How to choose the right psychometric test
They are many psychometric tests out there, and it can be hard to get your bearings. Choosing the right tool has a major impact on your organization’s continuity, so it is important to be self-reliant and not just depend on test designers.
So how do you separate the wheat from the chaff?
Reliability tells you whether the psychometric test consistently measures what it claims to measure (e.g.: skills, personality traits, reasoning skills). Think of a scale: a reliable scale won’t fluctuate 10 kilos between weighings. Without reliability, an instrument is neither valid nor useful.
There are two indexes that indicate whether a test is reliable.
- Stability over time: is the score the same over time?

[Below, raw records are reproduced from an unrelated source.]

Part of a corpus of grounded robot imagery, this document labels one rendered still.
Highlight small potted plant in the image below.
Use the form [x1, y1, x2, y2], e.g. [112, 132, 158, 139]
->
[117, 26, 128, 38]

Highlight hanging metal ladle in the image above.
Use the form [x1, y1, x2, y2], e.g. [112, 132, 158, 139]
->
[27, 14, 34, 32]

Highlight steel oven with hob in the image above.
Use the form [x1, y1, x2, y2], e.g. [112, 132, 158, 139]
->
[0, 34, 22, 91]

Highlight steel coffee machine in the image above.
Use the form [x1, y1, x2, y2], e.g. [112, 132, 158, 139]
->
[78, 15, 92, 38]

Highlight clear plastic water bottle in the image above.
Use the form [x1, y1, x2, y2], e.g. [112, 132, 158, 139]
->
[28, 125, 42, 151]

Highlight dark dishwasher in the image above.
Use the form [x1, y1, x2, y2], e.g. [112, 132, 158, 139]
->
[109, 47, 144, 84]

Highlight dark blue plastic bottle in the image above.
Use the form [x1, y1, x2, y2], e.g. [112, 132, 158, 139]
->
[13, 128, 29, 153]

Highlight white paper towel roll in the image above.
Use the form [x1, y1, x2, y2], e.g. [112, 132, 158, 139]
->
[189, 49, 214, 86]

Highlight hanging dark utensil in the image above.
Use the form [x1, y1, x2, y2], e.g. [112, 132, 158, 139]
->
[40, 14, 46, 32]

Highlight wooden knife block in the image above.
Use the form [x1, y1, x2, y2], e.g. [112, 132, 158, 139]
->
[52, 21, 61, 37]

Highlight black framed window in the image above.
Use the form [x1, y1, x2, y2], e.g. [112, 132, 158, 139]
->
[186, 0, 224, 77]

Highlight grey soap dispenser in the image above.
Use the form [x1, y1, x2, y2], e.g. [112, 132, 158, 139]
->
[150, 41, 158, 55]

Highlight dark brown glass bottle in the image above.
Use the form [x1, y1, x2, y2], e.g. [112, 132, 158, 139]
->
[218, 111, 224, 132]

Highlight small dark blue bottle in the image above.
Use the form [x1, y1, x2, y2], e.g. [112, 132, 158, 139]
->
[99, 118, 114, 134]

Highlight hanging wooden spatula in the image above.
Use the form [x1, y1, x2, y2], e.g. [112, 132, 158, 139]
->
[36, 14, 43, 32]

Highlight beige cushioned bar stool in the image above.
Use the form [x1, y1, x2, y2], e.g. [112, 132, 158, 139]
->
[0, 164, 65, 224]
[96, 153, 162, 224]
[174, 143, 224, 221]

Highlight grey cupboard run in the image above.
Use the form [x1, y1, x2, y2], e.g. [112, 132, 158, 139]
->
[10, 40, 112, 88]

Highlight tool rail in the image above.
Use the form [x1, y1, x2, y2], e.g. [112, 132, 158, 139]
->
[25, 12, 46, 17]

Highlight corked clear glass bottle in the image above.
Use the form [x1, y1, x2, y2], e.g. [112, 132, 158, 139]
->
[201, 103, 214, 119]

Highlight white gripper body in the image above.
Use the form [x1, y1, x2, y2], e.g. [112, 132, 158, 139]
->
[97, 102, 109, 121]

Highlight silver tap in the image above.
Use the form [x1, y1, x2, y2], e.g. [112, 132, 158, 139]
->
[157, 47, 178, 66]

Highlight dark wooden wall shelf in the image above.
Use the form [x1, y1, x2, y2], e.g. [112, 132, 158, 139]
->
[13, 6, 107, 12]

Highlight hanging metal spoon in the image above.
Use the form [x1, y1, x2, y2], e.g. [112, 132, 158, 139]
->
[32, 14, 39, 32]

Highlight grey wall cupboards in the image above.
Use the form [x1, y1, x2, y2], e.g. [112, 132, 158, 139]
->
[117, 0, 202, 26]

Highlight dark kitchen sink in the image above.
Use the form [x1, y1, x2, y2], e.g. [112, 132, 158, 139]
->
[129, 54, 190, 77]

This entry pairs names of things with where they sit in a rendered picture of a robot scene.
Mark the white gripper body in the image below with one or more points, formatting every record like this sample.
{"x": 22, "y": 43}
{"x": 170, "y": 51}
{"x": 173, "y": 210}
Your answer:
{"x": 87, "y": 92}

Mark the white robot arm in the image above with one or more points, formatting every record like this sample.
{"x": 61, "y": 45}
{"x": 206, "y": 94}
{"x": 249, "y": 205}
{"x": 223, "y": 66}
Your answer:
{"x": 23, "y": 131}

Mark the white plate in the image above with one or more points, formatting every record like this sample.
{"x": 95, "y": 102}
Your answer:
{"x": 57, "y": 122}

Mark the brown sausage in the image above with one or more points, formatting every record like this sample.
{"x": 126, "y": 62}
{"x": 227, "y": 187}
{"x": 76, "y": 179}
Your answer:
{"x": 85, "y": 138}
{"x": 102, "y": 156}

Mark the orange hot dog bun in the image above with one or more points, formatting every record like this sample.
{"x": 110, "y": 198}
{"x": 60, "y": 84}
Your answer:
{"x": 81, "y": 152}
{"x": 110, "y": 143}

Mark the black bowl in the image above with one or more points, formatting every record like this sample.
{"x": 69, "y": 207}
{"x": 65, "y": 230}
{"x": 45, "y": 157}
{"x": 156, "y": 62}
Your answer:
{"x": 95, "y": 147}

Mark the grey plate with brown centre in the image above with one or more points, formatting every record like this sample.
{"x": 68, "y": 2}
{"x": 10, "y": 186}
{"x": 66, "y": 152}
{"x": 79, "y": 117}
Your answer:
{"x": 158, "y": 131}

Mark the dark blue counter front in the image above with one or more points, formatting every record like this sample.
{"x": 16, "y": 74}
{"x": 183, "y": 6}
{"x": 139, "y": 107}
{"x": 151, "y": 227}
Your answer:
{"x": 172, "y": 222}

When you test candidates, their test results shouldn’t fluctuate within a short timeframe, such as two weeks. To check whether the test is stable over time, look at the test-retest index, which most test designers will provide. Generally, an acceptable test-retest index is higher than 0.70. The closer the index is to 1, the more stable the instrument over time. The closer the index is to 0.50, the more difficulty the instrument has reliably predicting the score.
- Internal consistency: is the score stable throughout the test?
When you evaluate a candidate’s extraversion, for instance, the level of extraversion should be unchanged throughout the test. To ensure the entire test provides a stable measurement of extraversion, you can ask to see Cronbach’s alpha. This index ensures that the test consistently measures what it claims to measure. An acceptable Cronbach’s alpha index is greater than 0.70. The closer the index is to 1, the more consistent the instrument. The closer the index is to 0.50, the more difficulty the instrument has predicting the score consistently.
There are a number of facets to validity, but when it comes to employment assessment tests, we are usually talking about predictive validity, i.e., whether the test effectively predicts a variable of interest, such as job performance. The variable of interest is not limited to performance, because you can also try to predict a drop in the number of accidents, reduced turnover or anything else your organization considers important.
To check whether a psychometric test has predictive validity, the index you want from the designers is the correlation between the test (or a sub-scale of the test) and the variable of interest (e.g.: performance, turnover, etc.). Since performance and accidents are complex phenomena influenced by many factors, you can’t really hope for a perfect correlation (r = 1). To give you a few benchmarks, a study (Schmidt and Hunter, 1998) reports that the strongest link between a test and job performance is r = 0.51 (it is observed between cognitive aptitude tests and job performance). A correlation between a test and a variable of interest (e.g.: performance) is strong if it is beyond the threshold of r = 0.50; it is moderate if it is beyond the threshold of r = 0.30 and weak if it is under r = 0.30. The higher the correlation, the more predictive the test.
A test can establish significant links with variables of interest for an organization. But if reliability indices aren’t at the above thresholds, the test can’t be considered valid.
Imagine if researchers were to show a connection between weight and job performance: the higher the person’s weight, the better the job performance. You might be tempted to include this measurement in your selection process. But if you were told that the scale used for the study showed weight that varied by 10 kilos in a given day for a given person, would you have the same confidence in the study’s results?
This is why psychometric test reliability is a precursor to test validity.